◆ **Required action**
Pick out the lines in the listing below that contain the word "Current" and copy them.

----------

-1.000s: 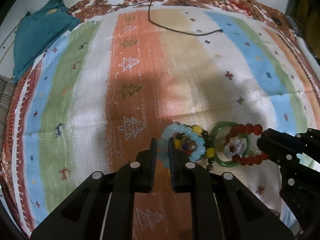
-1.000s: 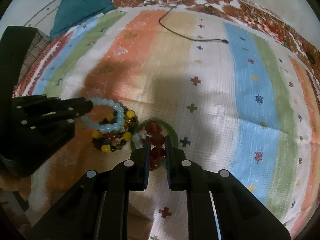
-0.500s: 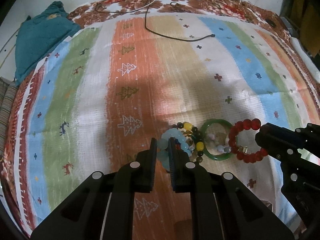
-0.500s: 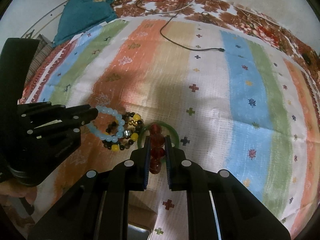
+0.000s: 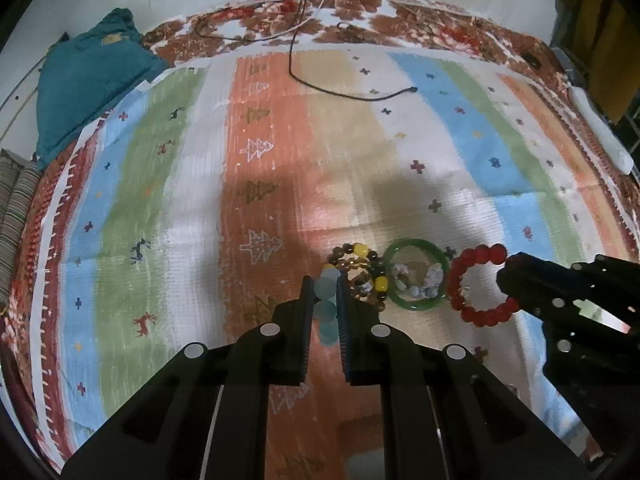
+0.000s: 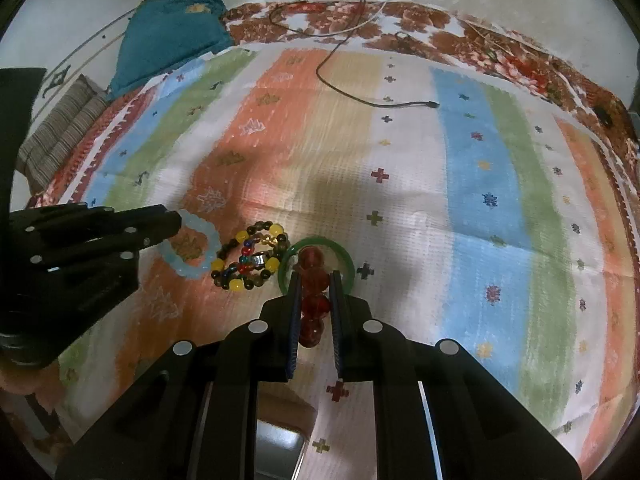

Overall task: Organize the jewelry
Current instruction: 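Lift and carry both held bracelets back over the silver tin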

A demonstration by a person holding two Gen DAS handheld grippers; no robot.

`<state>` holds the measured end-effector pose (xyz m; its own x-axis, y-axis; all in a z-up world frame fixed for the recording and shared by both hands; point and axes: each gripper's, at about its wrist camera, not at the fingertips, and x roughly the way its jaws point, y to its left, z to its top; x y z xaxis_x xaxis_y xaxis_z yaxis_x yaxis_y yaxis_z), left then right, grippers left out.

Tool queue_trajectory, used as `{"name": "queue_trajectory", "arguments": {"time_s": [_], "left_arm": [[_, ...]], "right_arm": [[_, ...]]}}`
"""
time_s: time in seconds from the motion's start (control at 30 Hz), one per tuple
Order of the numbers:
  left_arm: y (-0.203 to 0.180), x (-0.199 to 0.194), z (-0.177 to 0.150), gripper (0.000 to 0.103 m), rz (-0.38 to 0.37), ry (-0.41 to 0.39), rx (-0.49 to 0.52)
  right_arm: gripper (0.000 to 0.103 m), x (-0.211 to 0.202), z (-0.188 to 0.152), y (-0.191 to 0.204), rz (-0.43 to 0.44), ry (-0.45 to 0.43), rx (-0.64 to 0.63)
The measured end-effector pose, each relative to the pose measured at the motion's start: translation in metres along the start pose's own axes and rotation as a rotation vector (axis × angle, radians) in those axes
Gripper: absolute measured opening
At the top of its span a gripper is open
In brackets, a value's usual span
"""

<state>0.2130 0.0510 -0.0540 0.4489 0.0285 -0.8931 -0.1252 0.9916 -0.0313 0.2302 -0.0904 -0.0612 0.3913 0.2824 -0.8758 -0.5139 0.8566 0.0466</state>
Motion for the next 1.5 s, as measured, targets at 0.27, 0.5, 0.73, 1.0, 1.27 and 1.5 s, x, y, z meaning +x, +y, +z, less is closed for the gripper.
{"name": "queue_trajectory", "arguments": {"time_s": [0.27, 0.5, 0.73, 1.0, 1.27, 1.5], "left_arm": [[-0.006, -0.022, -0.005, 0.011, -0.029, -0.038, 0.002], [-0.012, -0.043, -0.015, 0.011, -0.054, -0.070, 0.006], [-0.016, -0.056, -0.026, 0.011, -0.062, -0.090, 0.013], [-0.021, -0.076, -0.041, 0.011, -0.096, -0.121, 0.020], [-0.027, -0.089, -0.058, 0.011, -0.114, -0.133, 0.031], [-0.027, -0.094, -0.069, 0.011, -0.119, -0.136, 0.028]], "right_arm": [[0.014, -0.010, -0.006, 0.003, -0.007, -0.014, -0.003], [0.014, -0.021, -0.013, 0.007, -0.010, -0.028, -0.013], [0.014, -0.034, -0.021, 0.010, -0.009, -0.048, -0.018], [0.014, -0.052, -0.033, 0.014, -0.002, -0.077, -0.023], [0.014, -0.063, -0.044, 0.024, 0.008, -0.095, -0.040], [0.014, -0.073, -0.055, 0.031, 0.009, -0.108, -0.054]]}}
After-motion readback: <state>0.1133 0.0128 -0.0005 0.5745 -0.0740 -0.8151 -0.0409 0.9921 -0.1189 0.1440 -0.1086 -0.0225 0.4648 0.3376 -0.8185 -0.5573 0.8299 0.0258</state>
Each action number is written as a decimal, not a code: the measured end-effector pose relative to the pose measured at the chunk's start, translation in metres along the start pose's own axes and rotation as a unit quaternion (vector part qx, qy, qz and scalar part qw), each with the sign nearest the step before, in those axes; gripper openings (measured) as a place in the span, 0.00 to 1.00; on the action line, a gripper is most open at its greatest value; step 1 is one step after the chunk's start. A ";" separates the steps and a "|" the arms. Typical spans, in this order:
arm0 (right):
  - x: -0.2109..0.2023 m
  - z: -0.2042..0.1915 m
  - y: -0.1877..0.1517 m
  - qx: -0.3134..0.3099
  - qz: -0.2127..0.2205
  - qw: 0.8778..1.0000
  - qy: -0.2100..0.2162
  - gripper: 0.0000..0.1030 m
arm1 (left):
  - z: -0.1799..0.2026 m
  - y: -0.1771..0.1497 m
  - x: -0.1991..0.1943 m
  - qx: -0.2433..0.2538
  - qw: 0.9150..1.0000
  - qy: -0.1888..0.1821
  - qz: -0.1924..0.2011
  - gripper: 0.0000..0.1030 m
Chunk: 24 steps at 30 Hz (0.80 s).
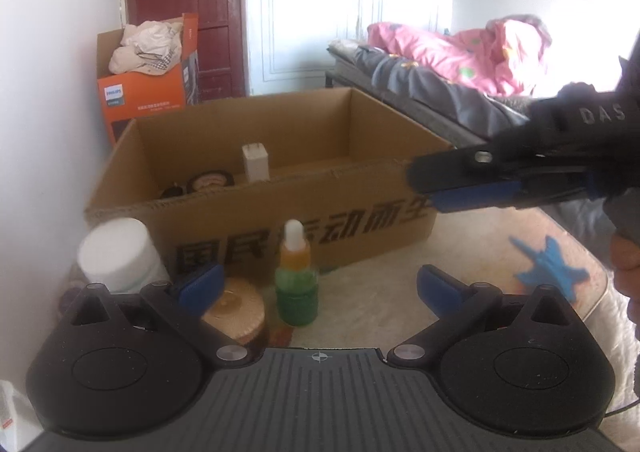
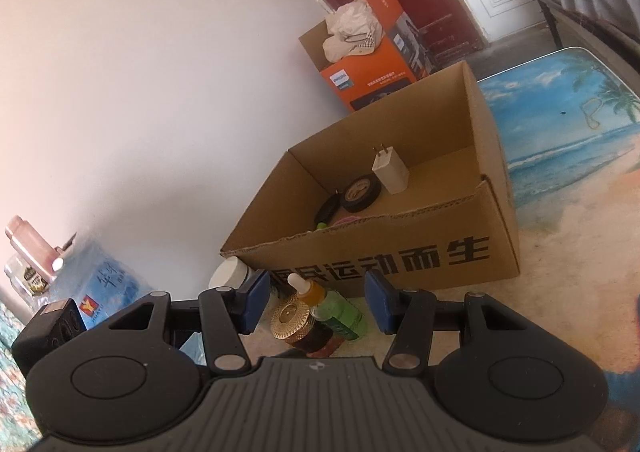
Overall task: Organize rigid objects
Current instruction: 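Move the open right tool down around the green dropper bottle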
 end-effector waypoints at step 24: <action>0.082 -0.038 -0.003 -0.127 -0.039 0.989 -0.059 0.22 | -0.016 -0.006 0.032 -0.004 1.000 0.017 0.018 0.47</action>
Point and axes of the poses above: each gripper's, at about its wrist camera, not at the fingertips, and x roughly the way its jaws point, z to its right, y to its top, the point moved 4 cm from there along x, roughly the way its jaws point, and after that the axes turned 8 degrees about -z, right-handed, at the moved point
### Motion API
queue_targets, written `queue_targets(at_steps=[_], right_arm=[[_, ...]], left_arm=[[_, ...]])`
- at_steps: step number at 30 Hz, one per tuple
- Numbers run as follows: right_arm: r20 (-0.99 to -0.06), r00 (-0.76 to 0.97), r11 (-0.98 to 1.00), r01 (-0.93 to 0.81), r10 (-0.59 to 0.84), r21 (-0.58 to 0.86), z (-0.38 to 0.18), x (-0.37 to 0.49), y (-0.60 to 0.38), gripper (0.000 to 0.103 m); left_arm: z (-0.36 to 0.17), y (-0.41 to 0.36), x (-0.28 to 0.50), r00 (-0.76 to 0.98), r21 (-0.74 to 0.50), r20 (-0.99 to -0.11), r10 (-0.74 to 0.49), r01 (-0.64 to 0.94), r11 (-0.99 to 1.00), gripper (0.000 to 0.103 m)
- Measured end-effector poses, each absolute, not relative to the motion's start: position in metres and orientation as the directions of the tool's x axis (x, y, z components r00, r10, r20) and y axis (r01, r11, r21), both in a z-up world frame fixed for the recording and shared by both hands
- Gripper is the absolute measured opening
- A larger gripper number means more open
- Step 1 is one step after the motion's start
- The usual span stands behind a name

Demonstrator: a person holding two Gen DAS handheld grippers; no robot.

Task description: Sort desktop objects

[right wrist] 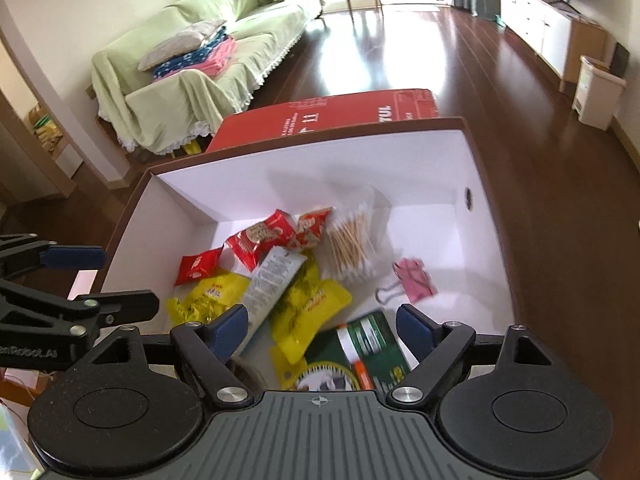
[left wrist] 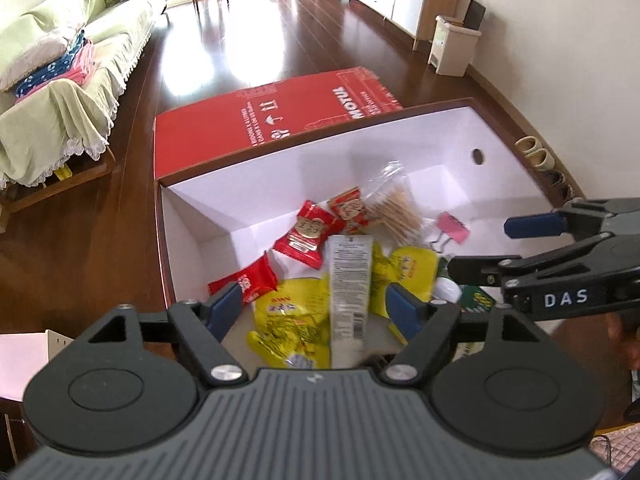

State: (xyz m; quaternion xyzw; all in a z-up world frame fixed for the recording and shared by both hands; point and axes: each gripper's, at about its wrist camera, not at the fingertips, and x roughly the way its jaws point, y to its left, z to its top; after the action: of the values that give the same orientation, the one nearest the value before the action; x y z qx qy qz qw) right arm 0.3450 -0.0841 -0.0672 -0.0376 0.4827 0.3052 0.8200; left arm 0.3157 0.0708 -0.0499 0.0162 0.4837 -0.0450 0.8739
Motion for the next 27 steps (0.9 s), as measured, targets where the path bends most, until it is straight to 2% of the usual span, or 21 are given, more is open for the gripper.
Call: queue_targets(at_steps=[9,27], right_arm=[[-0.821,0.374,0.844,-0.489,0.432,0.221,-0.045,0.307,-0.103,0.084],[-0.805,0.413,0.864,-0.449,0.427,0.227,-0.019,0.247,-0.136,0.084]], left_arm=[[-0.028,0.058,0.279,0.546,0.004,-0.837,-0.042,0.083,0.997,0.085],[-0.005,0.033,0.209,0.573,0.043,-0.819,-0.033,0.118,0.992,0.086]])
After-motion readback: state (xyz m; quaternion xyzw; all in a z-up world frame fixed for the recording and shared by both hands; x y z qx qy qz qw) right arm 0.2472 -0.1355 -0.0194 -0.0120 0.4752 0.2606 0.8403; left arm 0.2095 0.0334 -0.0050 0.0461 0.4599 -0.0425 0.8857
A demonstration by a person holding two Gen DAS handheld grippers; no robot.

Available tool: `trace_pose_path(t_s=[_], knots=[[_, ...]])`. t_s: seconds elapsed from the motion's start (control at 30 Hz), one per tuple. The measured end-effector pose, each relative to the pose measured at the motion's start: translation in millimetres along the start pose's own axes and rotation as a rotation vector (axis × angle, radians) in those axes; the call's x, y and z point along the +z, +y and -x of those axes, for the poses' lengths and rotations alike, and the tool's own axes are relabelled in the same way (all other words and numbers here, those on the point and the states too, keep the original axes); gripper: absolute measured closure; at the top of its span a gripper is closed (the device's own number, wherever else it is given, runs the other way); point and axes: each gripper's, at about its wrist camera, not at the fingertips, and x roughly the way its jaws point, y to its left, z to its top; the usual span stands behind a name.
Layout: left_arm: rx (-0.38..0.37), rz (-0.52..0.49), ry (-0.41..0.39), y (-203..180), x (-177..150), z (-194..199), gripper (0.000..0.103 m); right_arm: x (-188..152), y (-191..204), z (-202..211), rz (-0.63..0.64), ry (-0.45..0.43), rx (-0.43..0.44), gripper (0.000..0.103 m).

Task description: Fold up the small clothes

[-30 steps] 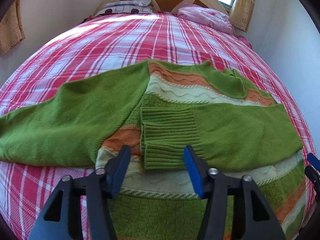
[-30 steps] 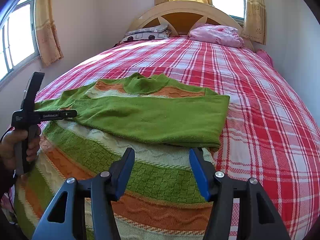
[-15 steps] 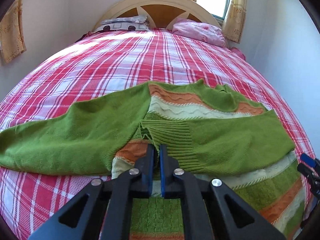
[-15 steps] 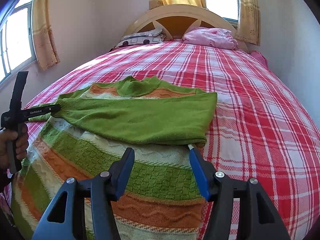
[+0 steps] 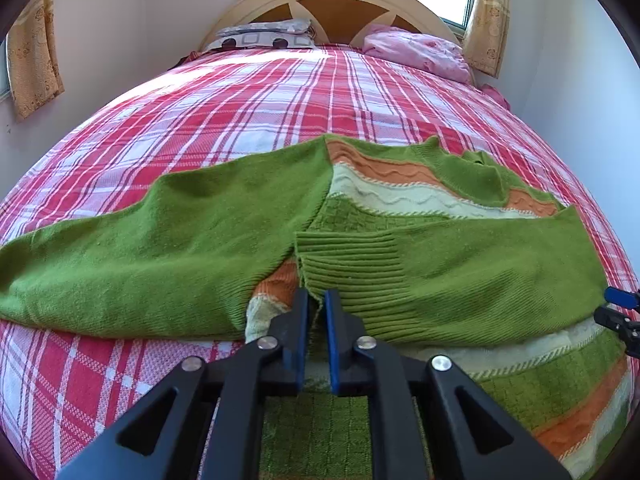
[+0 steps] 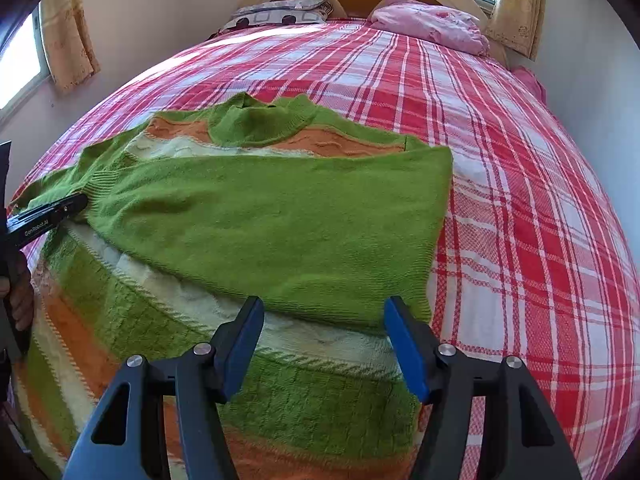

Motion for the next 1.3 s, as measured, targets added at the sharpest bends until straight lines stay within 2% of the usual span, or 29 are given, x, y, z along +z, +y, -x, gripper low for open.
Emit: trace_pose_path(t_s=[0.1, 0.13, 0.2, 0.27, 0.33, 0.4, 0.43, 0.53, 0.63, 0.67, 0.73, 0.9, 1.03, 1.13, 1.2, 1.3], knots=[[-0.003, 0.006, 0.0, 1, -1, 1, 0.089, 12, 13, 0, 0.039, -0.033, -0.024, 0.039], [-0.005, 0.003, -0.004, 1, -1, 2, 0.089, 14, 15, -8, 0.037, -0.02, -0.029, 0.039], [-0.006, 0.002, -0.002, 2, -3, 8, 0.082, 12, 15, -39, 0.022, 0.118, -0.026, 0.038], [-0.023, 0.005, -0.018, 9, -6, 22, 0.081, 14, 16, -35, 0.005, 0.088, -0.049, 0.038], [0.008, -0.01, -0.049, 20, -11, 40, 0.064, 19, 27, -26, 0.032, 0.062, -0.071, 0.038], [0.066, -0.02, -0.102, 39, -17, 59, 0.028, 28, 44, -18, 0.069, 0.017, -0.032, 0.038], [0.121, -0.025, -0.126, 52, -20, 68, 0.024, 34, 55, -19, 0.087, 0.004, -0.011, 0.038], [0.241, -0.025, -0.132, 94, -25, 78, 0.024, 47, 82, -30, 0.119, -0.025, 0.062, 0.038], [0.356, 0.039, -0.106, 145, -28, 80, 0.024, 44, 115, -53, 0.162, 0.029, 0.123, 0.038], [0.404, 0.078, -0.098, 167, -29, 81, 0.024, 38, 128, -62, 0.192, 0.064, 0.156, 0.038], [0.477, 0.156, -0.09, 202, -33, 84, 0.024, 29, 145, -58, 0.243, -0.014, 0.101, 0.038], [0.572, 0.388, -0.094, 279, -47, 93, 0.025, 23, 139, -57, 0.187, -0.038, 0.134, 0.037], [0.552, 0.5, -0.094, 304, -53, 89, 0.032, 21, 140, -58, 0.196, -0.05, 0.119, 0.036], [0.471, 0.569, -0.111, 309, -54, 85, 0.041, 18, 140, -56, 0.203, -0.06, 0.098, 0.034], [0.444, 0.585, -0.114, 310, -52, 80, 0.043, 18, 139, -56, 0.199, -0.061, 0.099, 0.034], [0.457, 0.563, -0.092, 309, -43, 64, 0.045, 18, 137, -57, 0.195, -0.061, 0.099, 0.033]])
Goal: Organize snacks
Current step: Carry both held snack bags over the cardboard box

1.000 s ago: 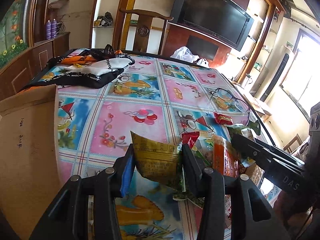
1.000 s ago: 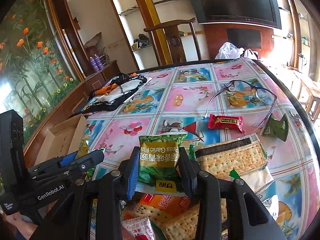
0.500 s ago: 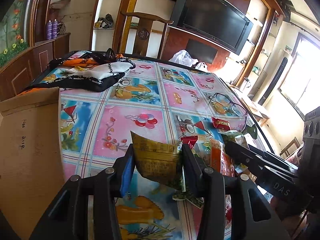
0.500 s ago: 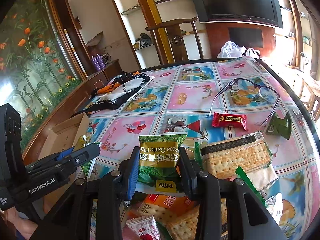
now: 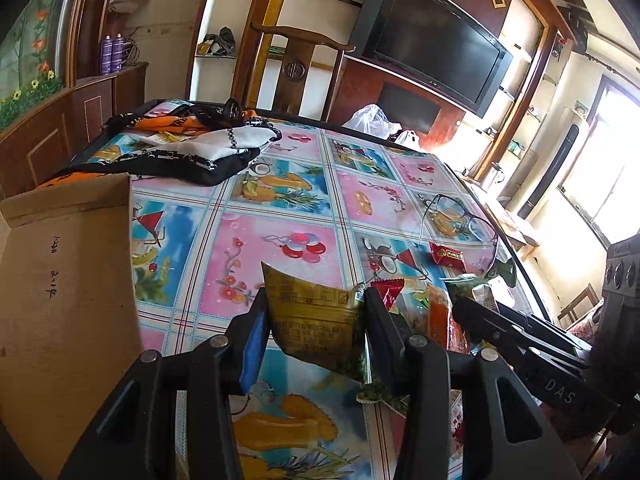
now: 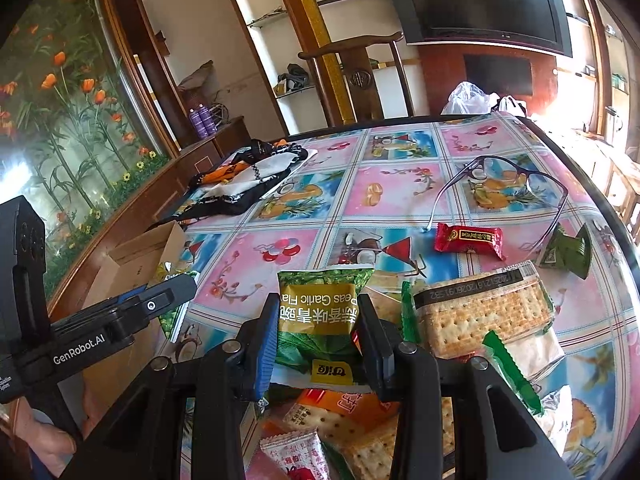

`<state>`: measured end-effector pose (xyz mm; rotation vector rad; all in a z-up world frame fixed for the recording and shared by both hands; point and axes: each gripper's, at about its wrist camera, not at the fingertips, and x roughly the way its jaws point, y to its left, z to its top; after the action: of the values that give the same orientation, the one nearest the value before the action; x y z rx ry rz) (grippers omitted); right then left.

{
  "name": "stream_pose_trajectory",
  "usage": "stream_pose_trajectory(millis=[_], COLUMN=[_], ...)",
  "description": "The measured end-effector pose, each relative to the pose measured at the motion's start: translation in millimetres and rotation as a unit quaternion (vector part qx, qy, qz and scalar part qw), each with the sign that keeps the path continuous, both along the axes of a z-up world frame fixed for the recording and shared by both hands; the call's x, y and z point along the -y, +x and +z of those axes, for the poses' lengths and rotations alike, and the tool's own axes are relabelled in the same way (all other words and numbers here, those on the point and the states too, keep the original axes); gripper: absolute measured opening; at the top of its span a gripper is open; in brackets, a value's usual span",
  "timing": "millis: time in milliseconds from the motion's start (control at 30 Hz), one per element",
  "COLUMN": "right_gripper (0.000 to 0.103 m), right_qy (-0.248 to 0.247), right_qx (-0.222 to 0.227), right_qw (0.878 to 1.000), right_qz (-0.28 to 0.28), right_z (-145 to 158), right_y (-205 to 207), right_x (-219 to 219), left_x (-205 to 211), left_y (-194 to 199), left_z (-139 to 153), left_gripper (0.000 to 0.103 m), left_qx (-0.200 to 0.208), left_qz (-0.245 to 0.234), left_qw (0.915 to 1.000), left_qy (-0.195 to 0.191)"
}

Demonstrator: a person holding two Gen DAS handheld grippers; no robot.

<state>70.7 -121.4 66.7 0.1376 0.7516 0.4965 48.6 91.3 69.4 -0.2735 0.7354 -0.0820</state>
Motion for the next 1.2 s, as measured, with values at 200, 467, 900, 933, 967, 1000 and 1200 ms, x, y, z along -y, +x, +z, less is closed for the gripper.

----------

◆ **Response**
Current instruction: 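Lift and carry both held bracelets back over the silver tin
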Current instruction: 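Move the open right tool down around the green dropper bottle
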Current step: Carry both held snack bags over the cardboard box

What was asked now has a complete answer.